What’s still unknown at this point is whether the U.S. is closer to joining the rest of the world in providing this basic human decency now that Obama has won a second term. Advocates are gearing up to finally get leave laws passed. And they have reason to be optimistic.

While Republican lawmakers—many of whom seem to reflexively oppose any legislation that appears to take the side of human need over that of business—still control the House of Representatives, Obama won the presidency handily, and Democrats are still in control of the Senate. Perhaps most important, voters from both parties want family and medical leave.

Seventy-three percent of Republicans said they think it is important that the new Congress and the president consider laws that help secure working families, such as paid family leave and paid sick days, according to an exit poll conducted by Celinda Lake and released today by the National Partnership for Women and Families. Support for these policies is, not surprisingly, even higher among independents (87 percent) and Democrats (96 percent), according to the poll.

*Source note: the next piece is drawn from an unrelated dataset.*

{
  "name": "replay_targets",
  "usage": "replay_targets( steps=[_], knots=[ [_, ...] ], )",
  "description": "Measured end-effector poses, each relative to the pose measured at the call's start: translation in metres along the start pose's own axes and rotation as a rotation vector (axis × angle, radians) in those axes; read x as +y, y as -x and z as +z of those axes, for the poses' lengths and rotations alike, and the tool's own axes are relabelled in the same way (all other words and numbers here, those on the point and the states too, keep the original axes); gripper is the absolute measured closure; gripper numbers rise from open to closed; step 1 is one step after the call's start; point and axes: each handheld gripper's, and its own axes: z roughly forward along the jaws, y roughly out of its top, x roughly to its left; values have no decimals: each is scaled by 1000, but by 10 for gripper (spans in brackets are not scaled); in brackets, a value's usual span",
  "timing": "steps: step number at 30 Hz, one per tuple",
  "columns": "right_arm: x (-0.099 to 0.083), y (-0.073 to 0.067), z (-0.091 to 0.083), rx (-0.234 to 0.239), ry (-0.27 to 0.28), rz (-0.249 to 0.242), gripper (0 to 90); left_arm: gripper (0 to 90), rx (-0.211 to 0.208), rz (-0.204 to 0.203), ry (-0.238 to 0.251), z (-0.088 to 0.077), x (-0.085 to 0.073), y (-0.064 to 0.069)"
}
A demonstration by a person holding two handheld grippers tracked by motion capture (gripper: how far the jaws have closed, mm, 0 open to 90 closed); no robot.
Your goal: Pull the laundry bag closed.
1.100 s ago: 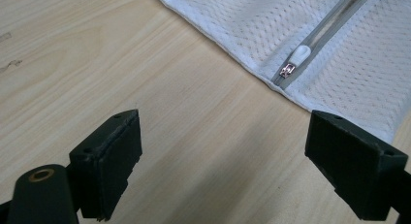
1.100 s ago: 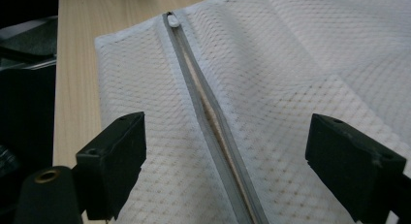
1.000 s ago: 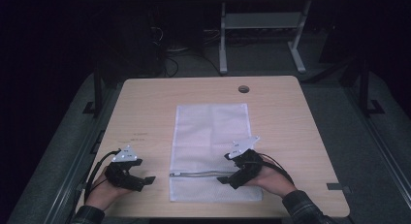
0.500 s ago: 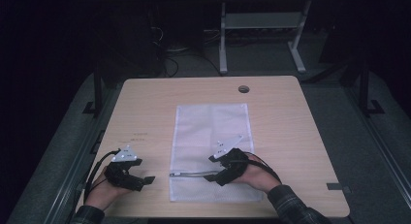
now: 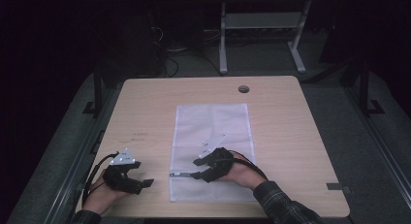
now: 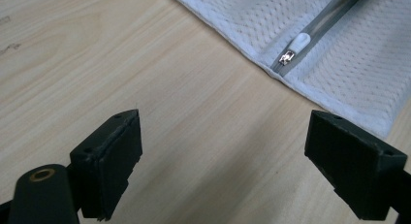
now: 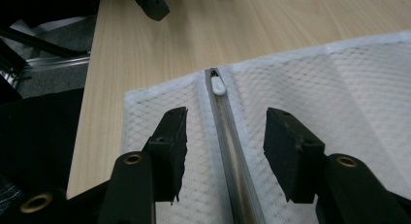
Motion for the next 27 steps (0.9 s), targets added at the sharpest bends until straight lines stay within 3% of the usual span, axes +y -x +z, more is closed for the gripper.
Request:
replay_targets(
  steps=[15, 22, 27],
  knots=[
    [19, 7, 32, 31, 12, -12, 578, 127, -1, 0, 2, -1, -3, -1],
    [23, 7, 49, 44, 1, -27, 613, 128, -2, -1, 6, -1, -2, -2],
    [23, 7, 61, 50, -37, -42, 646, 128, -5, -1, 6, -1, -2, -2]
  ],
)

No doubt this bi-partisan enthusiasm stems from the fact that most people realize that, without paid time off, they could well be financially ruined by having an illness in the family or new baby to care for. Nearly three-quarters of voters (72 percent) polled, including 78 percent of independent and Republican-leaning women, said they would likely face significant financial hardships in such a situation.

In this grim economic climate, in which a baby can seem more like a jumble of bills than a bundle of joy, it’s easy to see why there is renewed enthusiasm about the possibility of getting paid leave through in the next four years. Family and medical leave not only makes for happier workers who can fulfill their family responsibilities, it also allows those folks to stay in their jobs.

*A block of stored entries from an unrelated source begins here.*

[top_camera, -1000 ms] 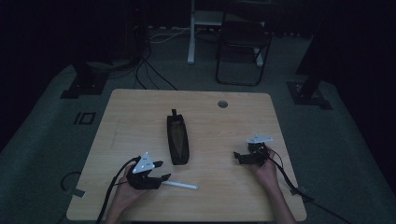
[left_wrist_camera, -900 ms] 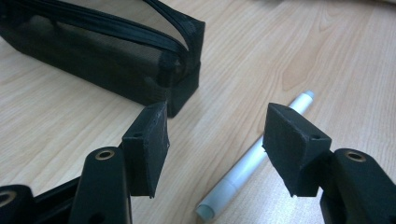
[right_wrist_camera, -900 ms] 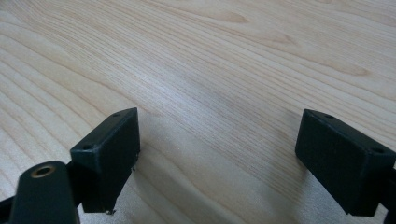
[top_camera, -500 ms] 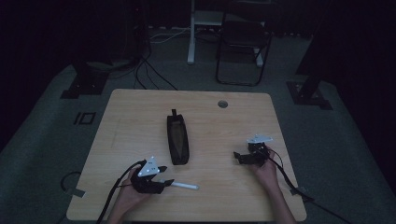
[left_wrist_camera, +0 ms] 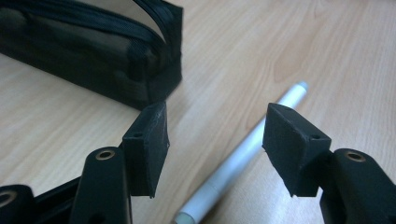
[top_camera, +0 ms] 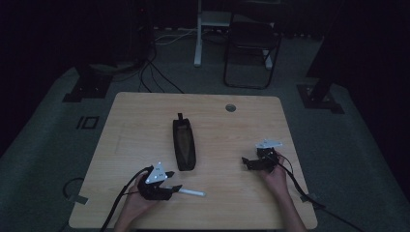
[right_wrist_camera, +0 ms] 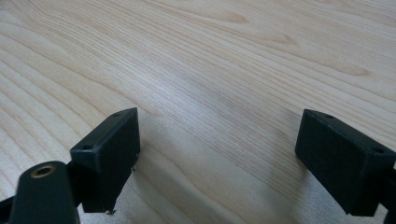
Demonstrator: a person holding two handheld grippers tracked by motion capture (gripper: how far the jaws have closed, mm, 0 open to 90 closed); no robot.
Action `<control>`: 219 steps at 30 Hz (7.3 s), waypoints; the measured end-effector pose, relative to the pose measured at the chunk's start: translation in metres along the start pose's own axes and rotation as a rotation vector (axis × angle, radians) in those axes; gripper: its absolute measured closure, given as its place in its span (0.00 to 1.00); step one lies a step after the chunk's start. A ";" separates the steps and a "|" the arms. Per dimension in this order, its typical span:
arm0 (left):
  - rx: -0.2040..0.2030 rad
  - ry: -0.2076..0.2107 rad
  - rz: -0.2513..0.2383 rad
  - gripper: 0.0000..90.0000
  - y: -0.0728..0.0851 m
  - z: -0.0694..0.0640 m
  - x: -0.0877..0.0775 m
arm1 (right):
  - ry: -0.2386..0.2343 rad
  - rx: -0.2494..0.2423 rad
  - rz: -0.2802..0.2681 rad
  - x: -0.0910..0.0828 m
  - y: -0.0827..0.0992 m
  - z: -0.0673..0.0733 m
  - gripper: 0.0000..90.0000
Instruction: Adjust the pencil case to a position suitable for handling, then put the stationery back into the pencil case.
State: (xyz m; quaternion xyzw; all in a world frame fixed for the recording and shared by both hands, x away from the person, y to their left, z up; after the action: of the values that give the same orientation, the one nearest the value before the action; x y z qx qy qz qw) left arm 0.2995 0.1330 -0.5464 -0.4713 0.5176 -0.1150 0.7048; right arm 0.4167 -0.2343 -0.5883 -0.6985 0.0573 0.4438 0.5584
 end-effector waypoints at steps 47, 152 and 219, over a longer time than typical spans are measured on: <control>-0.087 -0.286 0.001 0.45 -0.057 0.059 0.036 | 0.000 0.000 0.000 0.000 0.000 0.000 0.16; 0.149 0.056 0.142 0.50 0.001 -0.023 0.026 | 0.000 0.000 0.000 0.000 0.000 0.000 0.16; 0.016 0.059 0.110 0.87 0.001 -0.012 0.016 | 0.000 0.000 0.000 0.000 0.000 0.000 0.16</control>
State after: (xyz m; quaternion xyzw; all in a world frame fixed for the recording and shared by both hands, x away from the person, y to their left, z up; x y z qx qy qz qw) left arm 0.2957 0.1168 -0.5575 -0.4329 0.5624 -0.0939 0.6982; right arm 0.4168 -0.2343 -0.5883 -0.6984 0.0573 0.4438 0.5585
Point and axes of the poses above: each handheld gripper's, and its own axes: x roughly forward along the jaws, y roughly out of its underside, z roughly to its left, the point moved 5 cm from there along x, roughly forward along the jaws, and after that the axes turned 1 degree about x, right-handed, at the moved point
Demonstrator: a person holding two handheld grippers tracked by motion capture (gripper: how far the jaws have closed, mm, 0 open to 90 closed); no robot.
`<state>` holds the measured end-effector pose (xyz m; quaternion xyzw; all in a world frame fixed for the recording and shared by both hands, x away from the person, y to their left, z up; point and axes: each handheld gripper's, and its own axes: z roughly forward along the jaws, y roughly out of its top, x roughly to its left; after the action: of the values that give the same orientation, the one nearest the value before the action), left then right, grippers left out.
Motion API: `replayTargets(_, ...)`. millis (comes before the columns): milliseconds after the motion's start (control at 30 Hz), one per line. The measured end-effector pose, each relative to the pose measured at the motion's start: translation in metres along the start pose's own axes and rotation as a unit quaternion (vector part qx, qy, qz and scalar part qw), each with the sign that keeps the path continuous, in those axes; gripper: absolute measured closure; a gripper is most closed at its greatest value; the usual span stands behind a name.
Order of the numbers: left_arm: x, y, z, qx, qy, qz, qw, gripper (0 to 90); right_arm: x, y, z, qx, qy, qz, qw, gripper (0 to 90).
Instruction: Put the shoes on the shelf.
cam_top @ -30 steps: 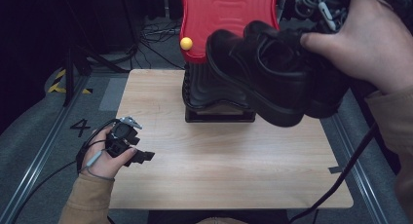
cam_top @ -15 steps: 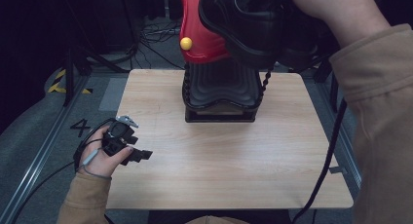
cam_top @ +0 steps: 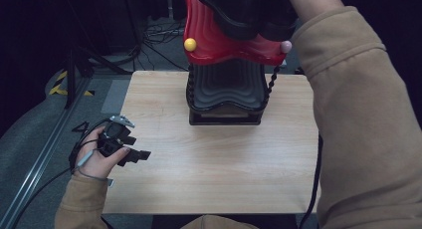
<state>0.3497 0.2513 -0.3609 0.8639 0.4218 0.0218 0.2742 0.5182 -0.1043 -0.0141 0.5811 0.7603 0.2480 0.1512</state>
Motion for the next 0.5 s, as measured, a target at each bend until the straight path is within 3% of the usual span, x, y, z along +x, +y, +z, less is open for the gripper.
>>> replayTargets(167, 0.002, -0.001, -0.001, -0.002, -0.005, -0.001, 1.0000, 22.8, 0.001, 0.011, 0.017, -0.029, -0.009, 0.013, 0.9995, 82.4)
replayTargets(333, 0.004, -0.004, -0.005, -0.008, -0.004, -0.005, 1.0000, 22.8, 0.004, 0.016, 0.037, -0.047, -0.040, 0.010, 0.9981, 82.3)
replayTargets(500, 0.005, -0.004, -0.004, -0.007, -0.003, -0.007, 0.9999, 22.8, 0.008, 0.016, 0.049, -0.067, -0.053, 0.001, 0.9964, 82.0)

Toward that end, the National Partnership is now working with Rep. Rosa DeLauro to draft a paid family and medical leave bill that is based on expanding the principles behind Social Security into a national system that provides paid time off to workers caring for a sick family member or new baby.

Realists may take note of the fiscal cliff and other paralysis-inducing arguments now consuming Washington and point to the fact that, as yet, there’s no obvious Republican sponsor for such a bill. But if there won’t necessarily be immediate movement on paid family and medical leave in Washington, there will undoubtedly be some in the states.

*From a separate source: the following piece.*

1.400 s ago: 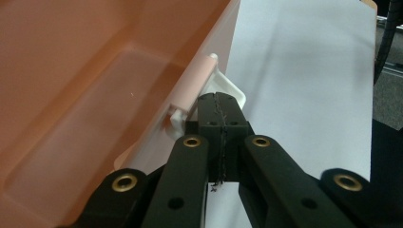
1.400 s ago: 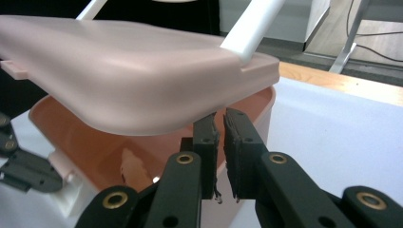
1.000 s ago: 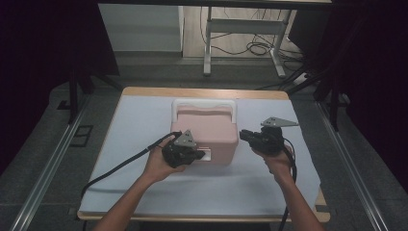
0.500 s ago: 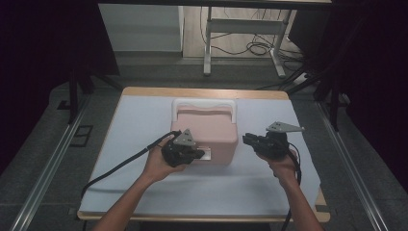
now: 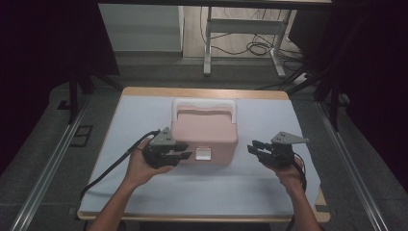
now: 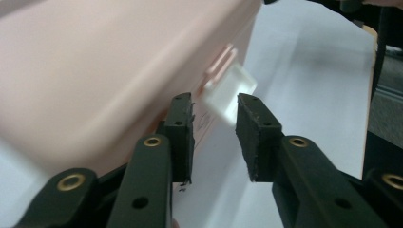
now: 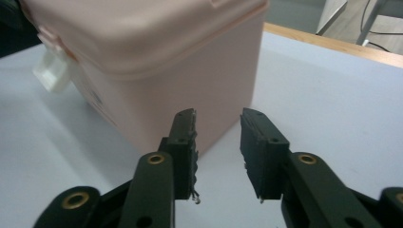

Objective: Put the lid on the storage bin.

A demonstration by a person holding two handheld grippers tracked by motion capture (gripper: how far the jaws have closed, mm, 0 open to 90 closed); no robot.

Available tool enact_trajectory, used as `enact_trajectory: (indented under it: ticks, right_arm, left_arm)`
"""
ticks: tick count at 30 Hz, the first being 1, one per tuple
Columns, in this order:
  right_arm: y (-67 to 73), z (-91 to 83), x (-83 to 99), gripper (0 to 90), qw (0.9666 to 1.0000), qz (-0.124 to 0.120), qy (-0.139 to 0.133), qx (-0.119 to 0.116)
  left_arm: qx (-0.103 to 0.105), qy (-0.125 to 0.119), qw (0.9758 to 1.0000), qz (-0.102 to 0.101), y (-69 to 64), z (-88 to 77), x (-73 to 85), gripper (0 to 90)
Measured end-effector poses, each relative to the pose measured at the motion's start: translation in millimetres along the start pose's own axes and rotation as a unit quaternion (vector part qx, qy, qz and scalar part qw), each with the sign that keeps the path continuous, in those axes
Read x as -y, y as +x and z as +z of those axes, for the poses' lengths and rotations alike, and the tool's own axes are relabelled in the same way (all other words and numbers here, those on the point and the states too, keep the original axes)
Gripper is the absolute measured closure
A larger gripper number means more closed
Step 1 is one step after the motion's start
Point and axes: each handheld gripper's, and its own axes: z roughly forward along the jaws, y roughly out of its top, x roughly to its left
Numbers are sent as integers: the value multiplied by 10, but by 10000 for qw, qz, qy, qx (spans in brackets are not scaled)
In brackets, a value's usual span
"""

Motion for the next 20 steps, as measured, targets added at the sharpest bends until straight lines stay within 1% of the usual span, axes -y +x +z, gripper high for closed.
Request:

In January, the Washington state legislature will be considering a bill that would expand the parental leave legislation that passed in 2007 but was never funded. The new law would cover illnesses as well as the birth or adoption of a baby. And, because it also creates a funding mechanism, advocates are hopeful that, this time, it will actually go into effect.

Meanwhile, in New York, a coalition of public health, labor, and women’s groups is launching its own campaign to get family and medical leave insurance passed. In part because New York already has a state-wide disability insurance system in place (the kind that Washington lacked), optimism is running high.

“This is the right moment for a program that will help working families,” says Sherry Leiwant, co-president and co-founder of A Better Balance, one of the organizations spearheading New York’s push. “We are hopeful that the governor and state legislature will agree.”

If they do, the state may soon join New Jersey and California in providing paid time off to workers who have new babies or sick relatives – and hopefully leading the entire country out of the family-policy dark ages.